== THE PROBLEM ==
Your response should be the complete set of records, reproduced exactly.

BEGIN INPUT MATERIAL

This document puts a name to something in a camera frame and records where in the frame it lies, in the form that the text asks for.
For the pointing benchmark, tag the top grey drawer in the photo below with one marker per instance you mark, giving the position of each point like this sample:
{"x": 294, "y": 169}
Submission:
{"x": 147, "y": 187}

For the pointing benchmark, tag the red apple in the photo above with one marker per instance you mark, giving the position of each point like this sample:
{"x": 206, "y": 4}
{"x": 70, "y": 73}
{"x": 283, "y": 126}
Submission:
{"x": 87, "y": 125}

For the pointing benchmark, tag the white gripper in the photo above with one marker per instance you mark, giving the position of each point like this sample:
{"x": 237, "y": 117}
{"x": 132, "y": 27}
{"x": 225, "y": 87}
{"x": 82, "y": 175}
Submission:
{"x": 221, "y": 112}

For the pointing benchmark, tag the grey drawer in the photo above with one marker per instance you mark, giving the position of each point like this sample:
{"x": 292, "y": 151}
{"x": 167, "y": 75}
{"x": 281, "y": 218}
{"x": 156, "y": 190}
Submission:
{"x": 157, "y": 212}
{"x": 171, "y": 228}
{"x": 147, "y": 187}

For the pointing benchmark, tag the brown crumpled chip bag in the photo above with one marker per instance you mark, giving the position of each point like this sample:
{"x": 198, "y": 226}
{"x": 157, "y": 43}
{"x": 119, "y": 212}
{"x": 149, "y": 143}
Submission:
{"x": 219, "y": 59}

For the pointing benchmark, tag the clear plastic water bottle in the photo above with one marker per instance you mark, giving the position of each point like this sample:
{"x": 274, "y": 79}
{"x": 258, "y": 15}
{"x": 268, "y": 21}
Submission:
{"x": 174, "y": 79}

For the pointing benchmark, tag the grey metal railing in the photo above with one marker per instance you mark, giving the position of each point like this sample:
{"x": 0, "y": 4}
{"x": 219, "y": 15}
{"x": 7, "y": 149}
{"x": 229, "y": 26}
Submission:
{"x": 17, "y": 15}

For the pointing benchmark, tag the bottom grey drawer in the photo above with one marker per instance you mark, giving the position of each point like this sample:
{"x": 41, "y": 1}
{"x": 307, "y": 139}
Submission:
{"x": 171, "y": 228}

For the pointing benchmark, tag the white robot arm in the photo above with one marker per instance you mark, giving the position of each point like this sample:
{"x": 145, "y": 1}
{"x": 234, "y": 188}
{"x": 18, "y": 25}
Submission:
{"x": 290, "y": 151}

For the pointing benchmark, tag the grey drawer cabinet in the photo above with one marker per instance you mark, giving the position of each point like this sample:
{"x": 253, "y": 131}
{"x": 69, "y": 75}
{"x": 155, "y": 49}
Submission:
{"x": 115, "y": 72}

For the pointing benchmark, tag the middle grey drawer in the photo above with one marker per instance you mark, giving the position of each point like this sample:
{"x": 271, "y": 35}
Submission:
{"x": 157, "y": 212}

END INPUT MATERIAL

== ANSWER SECTION ==
This document puts a name to something in a camera frame and records where in the frame it lies, in the form that the text asks for.
For the pointing benchmark, tag the top grey drawer in the photo below with one marker per instance you mark, giving the position of each point like this sample:
{"x": 294, "y": 169}
Submission:
{"x": 147, "y": 187}

For the pointing benchmark, tag the red apple in the photo above with one marker per instance you mark, giving the position of each point like this sample:
{"x": 206, "y": 4}
{"x": 70, "y": 73}
{"x": 283, "y": 126}
Submission:
{"x": 87, "y": 125}

For the pointing benchmark, tag the white gripper in the photo above with one marker per instance you mark, giving the position of each point like this sample:
{"x": 237, "y": 117}
{"x": 132, "y": 27}
{"x": 225, "y": 87}
{"x": 82, "y": 175}
Submission:
{"x": 221, "y": 112}

For the pointing benchmark, tag the grey drawer in the photo above with one marker per instance you mark, giving the position of each point like this sample:
{"x": 292, "y": 151}
{"x": 167, "y": 75}
{"x": 281, "y": 218}
{"x": 156, "y": 190}
Submission:
{"x": 157, "y": 212}
{"x": 171, "y": 228}
{"x": 147, "y": 187}

For the pointing benchmark, tag the brown crumpled chip bag in the photo above with one marker per instance you mark, giving the position of each point like this sample:
{"x": 198, "y": 226}
{"x": 157, "y": 43}
{"x": 119, "y": 212}
{"x": 149, "y": 143}
Submission:
{"x": 219, "y": 59}

For the pointing benchmark, tag the clear plastic water bottle in the photo above with one marker per instance you mark, giving the position of each point like this sample:
{"x": 274, "y": 79}
{"x": 258, "y": 15}
{"x": 268, "y": 21}
Submission:
{"x": 174, "y": 79}

For the pointing benchmark, tag the grey metal railing in the photo above with one marker per instance you mark, giving the position of each point like this sample:
{"x": 0, "y": 4}
{"x": 219, "y": 15}
{"x": 7, "y": 149}
{"x": 229, "y": 26}
Submission:
{"x": 17, "y": 15}

For the pointing benchmark, tag the bottom grey drawer in the photo above with one marker per instance you mark, giving the position of each point like this sample:
{"x": 41, "y": 1}
{"x": 307, "y": 139}
Submission:
{"x": 171, "y": 228}

For the pointing benchmark, tag the white robot arm in the photo above with one marker per instance you mark, giving the position of each point like this sample:
{"x": 145, "y": 1}
{"x": 234, "y": 188}
{"x": 18, "y": 25}
Submission:
{"x": 290, "y": 151}

For the pointing benchmark, tag the grey drawer cabinet in the photo above with one marker per instance you mark, giving the position of each point like this sample:
{"x": 253, "y": 131}
{"x": 69, "y": 75}
{"x": 155, "y": 49}
Submission:
{"x": 115, "y": 72}

For the pointing benchmark, tag the middle grey drawer in the photo above with one marker per instance you mark, giving the position of each point like this sample:
{"x": 271, "y": 35}
Submission:
{"x": 157, "y": 212}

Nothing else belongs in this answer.